When Felix had taught Stella how to spell he had made the task more fun by avoiding boring words like ‘obedience’ and ‘cabbage’ and ‘chalk’, and had instead favoured interesting words like ‘barbarian’ and ‘tomfoolery’ and ‘peregrinations’. Once Stella learned how to spell a word, he would reward her by teaching her what it meant. She glanced at him across the captain’s table and he gave her a small smile in acknowledgement of her correct description.
‘“Uncivilized”!’ the magician exclaimed. ‘If you really want to see something uncivilized then I—’
‘Don’t be a bore, Zachary, sit down,’ said the captain of the Ocean Squid expedition with a yawn. ‘It’s bad manners to quarrel at a captain’s table. Besides which, you’re spoiling my appetite. And it’s too hot in here for squabbles.’
He was right about it being hot. The number of people in the room, combined with all the hot plates they’d used to keep the food warm, had created an uncomfortably high temperature. Everyone had taken their jackets off and rolled up their shirtsleeves – everyone except Ethan, who looked as starched and smart and stuck up as usual, with his sleeves buttoned at the wrist and his shirt done up right to the collar. Stella could tell he was hot, though, from the way he kept fanning his face with a paper serviette, and she thought he was very silly for not rolling up his sleeves along with everyone else.
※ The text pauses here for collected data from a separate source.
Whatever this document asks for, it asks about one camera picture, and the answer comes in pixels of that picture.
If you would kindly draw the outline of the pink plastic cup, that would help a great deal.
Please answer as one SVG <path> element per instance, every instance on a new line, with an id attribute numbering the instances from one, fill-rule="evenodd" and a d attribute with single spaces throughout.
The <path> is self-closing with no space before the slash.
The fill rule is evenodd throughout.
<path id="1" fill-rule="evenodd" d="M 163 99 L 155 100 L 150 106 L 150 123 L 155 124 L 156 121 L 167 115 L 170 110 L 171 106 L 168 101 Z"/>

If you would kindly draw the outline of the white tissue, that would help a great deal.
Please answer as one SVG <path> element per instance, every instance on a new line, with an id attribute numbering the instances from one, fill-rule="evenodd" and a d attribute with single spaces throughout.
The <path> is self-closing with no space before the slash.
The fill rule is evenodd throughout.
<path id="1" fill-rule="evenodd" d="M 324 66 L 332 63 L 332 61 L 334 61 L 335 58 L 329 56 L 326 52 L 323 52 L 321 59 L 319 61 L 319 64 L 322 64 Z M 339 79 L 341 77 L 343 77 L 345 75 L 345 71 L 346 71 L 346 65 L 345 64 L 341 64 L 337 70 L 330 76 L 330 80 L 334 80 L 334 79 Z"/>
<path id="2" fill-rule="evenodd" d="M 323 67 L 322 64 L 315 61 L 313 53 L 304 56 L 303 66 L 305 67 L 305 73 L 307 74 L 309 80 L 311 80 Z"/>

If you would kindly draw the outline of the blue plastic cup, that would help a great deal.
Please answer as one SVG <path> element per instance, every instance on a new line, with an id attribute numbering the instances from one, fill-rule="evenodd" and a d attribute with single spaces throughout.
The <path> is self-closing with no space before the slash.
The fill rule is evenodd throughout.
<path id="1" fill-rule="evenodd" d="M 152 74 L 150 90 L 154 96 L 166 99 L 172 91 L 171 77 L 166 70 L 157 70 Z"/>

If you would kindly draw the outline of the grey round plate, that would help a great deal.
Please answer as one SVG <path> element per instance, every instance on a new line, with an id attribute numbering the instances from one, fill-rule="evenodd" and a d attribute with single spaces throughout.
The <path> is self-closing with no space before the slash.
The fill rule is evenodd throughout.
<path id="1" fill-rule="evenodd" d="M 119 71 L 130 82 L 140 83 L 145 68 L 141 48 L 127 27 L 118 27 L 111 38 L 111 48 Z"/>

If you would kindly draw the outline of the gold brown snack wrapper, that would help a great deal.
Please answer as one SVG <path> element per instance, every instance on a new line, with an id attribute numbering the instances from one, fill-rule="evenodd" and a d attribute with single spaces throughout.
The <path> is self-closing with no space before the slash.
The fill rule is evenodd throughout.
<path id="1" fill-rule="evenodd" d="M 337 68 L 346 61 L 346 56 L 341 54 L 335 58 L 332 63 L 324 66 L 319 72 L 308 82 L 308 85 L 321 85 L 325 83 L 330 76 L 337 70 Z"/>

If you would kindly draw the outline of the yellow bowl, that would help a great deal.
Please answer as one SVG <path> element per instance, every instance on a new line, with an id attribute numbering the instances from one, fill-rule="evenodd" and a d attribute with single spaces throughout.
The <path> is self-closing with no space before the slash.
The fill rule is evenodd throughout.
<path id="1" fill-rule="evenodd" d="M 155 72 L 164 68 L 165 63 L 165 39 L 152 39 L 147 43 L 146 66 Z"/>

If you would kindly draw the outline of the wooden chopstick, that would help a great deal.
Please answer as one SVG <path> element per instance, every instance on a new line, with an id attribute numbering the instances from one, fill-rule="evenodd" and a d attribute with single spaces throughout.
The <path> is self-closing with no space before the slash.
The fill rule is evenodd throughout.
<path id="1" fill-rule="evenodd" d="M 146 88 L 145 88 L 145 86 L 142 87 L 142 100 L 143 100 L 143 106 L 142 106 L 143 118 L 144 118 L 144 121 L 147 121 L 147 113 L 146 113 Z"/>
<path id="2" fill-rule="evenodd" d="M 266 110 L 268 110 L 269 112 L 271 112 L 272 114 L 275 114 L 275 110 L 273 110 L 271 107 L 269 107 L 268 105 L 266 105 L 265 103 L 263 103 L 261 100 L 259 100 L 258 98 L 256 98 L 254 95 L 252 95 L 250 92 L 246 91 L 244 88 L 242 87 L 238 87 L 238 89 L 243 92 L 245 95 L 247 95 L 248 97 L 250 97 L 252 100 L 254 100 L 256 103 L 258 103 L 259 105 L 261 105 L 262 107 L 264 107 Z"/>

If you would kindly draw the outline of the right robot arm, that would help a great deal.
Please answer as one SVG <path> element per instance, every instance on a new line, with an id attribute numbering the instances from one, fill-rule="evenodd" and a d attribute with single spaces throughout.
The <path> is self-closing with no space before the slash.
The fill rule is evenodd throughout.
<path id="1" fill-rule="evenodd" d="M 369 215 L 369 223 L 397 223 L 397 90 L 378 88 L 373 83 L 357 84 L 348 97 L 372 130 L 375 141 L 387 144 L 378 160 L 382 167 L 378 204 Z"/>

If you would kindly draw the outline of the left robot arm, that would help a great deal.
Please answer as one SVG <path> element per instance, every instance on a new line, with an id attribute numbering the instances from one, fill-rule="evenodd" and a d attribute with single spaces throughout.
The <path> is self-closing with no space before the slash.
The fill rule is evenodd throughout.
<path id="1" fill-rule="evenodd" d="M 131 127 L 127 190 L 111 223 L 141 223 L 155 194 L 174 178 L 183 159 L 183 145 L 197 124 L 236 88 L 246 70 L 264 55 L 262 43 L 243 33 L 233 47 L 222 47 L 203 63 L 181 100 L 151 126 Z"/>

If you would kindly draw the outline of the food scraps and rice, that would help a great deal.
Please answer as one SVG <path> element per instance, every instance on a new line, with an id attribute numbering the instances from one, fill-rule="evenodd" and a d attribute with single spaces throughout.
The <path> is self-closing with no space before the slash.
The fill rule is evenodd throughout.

Zachary Vincent Rook sat back down but didn’t look happy about being told off in front of everyone. To make up for it he turned to the hunter and said, ‘If I can assist you with the slaughter of this yeti, Jerome, do let me know. I quite agree that a yeti’s head would make an excellent addition to our trophy room. It can hang right alongside the screeching red devil squid tentacle we brought back last time. Nothing more important than trophies when it comes to proving ourselves as explorers. Isn’t that right, Ethan?’
Zachary thumped his son on the back, but Ethan didn’t reply. In fact, Stella noticed that he actually looked rather unwell. The next moment he pushed away his plate and stood up.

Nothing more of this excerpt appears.